- Doctors for the NHS, whose membership represents hundreds of years’ experience in the NHS, has issued a press release that warns of hidden dangers in the Health and Care Bill, currently making its way through Parliament.
- Fresh from its Annual General Meeting, the group formerly known as the NHS Consultants’ Association is calling for MPs to table a new Amendment with the Public Bill Committee, to definitively close a huge loophole in the Bill that would allow private companies to control NHS budgets and the services on which we all depend.
- Here is the Doctors for the NHS press release, issued on 6 October 2021
The enemy below: Health Minister’s promised NHS Bill amendment will not prevent private company piracy
The Health Minister’s promise of an amendment to the NHS Bill will not be enough to stop private companies taking part in decisions about NHS budgets and provision of services. Despite government assurances that private companies would not be allowed to sit on or influence the new Integrated Care Boards (ICBs) proposed by the Bill, Doctors for the NHS has learned of a deeper danger, which the government has so far hidden.

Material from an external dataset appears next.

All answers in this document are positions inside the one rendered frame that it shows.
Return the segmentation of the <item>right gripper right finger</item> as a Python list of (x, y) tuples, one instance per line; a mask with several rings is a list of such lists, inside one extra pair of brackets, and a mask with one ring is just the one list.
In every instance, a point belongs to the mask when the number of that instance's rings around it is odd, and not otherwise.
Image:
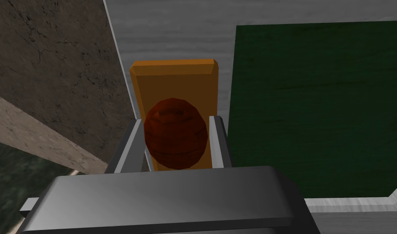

The Bill omits key powers of the new statutory Integrated Care Boards – to be inserted by secondary legislation without Parliamentary scrutiny, debate or vote, once the Bill has been enacted, according to “interim guidance” from NHS England.
The new Boards will be responsible for arranging for the provision of almost all NHS services in their geographical area but the Bill omits any mention of their power to delegate their functions. Add to that the fact that NHS England has issued instructions that the Boards’ constitutions should include multiple means for delegating their functions to a whole array of unspecified bodies – including Provider Collaboratives, which are also not mentioned in the Bill.
This “interim guidance”, issued in August 2021, in particular, August 2021 NHSE interim guidance on Integrated Care Board Governance, says all the Integrated Care Board delegation of functions will only be legislated for by statutory instrument and statutory guidance – with no Parliamentary scrutiny – if and when the Health & Care Bill is passed and becomes law.
Clinical Commissioning Groups are now steaming ahead with plans for their successor Integrated Care Boards to delegate lots of their budgets, decision making and contracting to all sorts of bodies and joint committees. If it succeeds, this underhand attempt to conceal from lawmakers the power of statutory ICBs to delegate their functions would open the NHS door wider to increased influence from private companies.
DFNHS, along with other health campaigns, is now asking that a further amendment, already drafted, is added to the Bill (See proposed amendment, downloadable below), while it’s still in the Public Bill Committee stage. The amendment would prevent the delegation of powers by statutory Integrated Care Boards and so close this covert ‘back door’ to further, ongoing NHS privatisation. Without such an amendment the Bill, when enacted and extended by secondary legislation, would allow private companies to influence the NHS so that more healthcare ends up in private hands – with public money paying for it. All this with no parliamentary or even public scrutiny and over which Parliament would have absolutely no control.
Mr Colin Hutchinson, a retired Consultant eye surgeon and Chair of DFNHS, said:
‘Yet again, we have to ask: how many times must we call out the hidden dangers of private companies getting their hands on the ability to control NHS budgets and the services on which we all depend? Decisions on how public money is used should not be taken by persons that seek to profit from those decisions. There is no acknowledgment of that possibility by the Government. There seems to be no intention of allowing democratic scrutiny by Parliament. This fuels the suspicion that the vow to “protect the NHS” is nothing more than a cynical slogan. If this is not the intention, it should be easy to put right, now with a simple amendment.”